The pdf here is f(x) = (2/k) * (1 - x/k), if I read you right. The cdf is just integral of the pdf. Here, that's F(x) = (2/k) * (x - x^2 / 2k). (You can repeat this logic for any pdf function if it's integrable.)
Then you need to compute the inverse of the cdf function, F^-1(x) and if I weren't lazy, I'd do it for you.
But the good news is this: once you have F^-1(x), all you do is apply it to a random value distribution uniformly in [0,1] and apply the function to it. java.util.Random can provide that with some care. That's your randomly sampled value from your distribution.
This is called a triangular distribution, although yours is a degenerate case with the mode equal to the minimum value. Wikipedia has equations for how to create one given a uniformly distributed (0,1) variable.
The first solution that comes to mind is to use a blocked-array. Each index would specify a range of values depending on how "probable" you want it to be. In this case, you would use a wider range for 1, less wider for 2, and so on until you reach a small value (lets say 1) for k.
int [] indexBound = new int[k];
int prevBound =0;
for(int i=0;i<k;i++){
indexBound[i] = prevBound+prob(i);
prevBound=indexBound[i];
}
int r = new Random().nextInt(prevBound);
for(int i=0;i<k;i++){
if(r > indexBound[i];
return i;
}
Now the problem is just finding a random number, and then mapping that number to its bucket.
you can do this for any distribution provided you can discretize the width of each interval.
Let me know if i am missing something either in explaining the algorithm or its correctness. Needless to say, this needs to be optimized.
Something like this....
class DiscreteDistribution
{
// cumulative distribution
final private double[] cdf;
final private int k;
public DiscreteDistribution(Function<Integer, Double> pdf, int k)
{
this.k = k;
this.cdf = new double[k];
double S = 0;
for (int i = 0; i < k; ++i)
{
double p = pdf.apply(i+1);
S += p;
this.cdf[i] = S;
}
for (int i = 0; i < k; ++i)
{
this.cdf[i] /= S;
}
}
/**
* transform a cumulative distribution between 0 (inclusive) and 1 (exclusive)

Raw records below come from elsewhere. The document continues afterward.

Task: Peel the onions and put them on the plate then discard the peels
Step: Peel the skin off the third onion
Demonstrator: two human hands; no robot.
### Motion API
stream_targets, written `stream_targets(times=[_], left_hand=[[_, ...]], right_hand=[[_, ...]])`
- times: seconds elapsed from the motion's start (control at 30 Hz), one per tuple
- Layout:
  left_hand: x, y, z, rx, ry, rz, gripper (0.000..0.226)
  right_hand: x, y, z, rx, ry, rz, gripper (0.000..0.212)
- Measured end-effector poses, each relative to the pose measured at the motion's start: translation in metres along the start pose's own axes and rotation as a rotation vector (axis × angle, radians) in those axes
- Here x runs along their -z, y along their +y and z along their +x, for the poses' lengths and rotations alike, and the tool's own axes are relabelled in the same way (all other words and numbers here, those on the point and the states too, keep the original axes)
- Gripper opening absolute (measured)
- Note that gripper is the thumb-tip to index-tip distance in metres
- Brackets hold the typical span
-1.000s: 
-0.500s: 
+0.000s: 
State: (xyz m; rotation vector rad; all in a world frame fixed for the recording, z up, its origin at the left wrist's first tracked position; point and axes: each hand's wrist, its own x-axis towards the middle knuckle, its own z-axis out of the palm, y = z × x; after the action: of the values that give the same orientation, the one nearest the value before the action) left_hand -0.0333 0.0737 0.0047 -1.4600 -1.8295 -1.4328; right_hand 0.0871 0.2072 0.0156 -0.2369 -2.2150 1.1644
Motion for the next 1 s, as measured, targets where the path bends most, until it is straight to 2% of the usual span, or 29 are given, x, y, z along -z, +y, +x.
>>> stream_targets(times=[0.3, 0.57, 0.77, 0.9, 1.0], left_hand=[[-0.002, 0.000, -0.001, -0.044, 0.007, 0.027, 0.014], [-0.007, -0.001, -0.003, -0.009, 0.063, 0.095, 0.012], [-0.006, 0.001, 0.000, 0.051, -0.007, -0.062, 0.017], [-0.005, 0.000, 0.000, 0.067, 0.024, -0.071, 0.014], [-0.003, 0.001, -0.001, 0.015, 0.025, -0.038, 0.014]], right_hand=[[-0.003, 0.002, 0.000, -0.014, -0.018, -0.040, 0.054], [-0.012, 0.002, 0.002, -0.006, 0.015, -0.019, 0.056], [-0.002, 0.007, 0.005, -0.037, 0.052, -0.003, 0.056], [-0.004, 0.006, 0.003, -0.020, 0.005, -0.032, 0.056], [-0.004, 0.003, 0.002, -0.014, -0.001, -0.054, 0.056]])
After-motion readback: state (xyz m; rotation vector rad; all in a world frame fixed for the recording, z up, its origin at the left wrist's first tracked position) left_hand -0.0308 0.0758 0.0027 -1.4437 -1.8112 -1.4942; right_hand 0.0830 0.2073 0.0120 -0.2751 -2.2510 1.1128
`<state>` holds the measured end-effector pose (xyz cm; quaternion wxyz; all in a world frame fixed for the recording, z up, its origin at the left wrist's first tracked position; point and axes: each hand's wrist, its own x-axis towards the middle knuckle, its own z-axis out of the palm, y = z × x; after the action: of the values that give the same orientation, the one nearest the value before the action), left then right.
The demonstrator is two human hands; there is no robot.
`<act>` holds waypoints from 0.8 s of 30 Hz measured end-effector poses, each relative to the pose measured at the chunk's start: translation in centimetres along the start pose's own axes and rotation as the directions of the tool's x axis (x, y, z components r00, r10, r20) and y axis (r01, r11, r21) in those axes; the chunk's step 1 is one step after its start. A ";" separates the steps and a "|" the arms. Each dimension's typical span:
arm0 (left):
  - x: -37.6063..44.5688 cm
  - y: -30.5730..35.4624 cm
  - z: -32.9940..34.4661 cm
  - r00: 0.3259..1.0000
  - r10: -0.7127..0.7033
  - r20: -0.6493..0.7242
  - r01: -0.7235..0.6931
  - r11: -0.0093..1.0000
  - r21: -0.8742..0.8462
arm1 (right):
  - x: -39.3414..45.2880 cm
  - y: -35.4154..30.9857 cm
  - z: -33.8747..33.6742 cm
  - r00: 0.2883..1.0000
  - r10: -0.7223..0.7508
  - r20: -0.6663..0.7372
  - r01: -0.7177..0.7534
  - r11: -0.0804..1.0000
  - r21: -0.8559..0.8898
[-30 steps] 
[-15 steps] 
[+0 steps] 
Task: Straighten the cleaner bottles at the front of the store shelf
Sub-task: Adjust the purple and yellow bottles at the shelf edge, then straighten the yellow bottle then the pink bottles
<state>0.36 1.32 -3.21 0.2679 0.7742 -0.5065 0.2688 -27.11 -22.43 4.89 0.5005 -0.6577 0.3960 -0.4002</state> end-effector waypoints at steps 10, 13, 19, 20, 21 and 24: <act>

* to an integer between 1 and k.
*/
public int transform(double q)
{
// exercise for the reader:
// binary search on cdf for the lowest index i where q < cdf[i]
// return this number + 1 (to get into a 1-based index.
// If q >= 1, return k.
}
}
The Cumulative Distribution Function is x^2 for a triangular distribution [0,1] with mode (highest weighted probability) of 1, as shown here.
Therefore, all we need to do to transform a uniform distribution (such as Java's Random::nextDouble) into a convenient triangular distribution weighted towards 1 is: simply take the square root Math.sqrt(rand.nextDouble()), which can then multiplied by any desired range.
For your example:
int a = 1; // lower bound, inclusive
int b = k; // upper bound, exclusive
double weightedRand = Math.sqrt(rand.nextDouble()); // use triangular distribution
weightedRand = 1.0 - weightedRand; // invert the distribution (greater density at bottom)
int result = (int) Math.floor((b-a) * weightedRand);
result += a; // offset by lower bound
if(result >= b) result = a; // handle the edge case
The simplest thing to do it to generate a list or array of all the possible values in their weights.
int k = /* possible values */
int[] results = new int[k*(k+1)/2];
for(int i=1,r=0;i<=k;i++)
for(int j=0;j<=k-i;j++)
results[r++] = i;
// k=4 => { 1,1,1,1,2,2,2,3,3,4 }
// to get a value with a given distribution.
int n = results[random.nextInt(results.length)];
This best works for relatively small k values.ie. k < 1000. ;)
For larger numbers you can use a bucket approach
int k =
int[] buckets = new int[k+1];
for(int i=1;i<k;i++)
buckets[i] = buckets[i-1] + k - i + 1;
int r = random.nextInt(buckets[buckets.length-1]);
int n = Arrays.binarySearch(buckets, r);
n = n < 0 ? -n : n + 1;
The cost of the binary search is fairly small but not as efficient as a direct look up (for a small array)
For an arbitary distrubution you can use a double[] for the cumlative distrubution and use a binary search to find the value.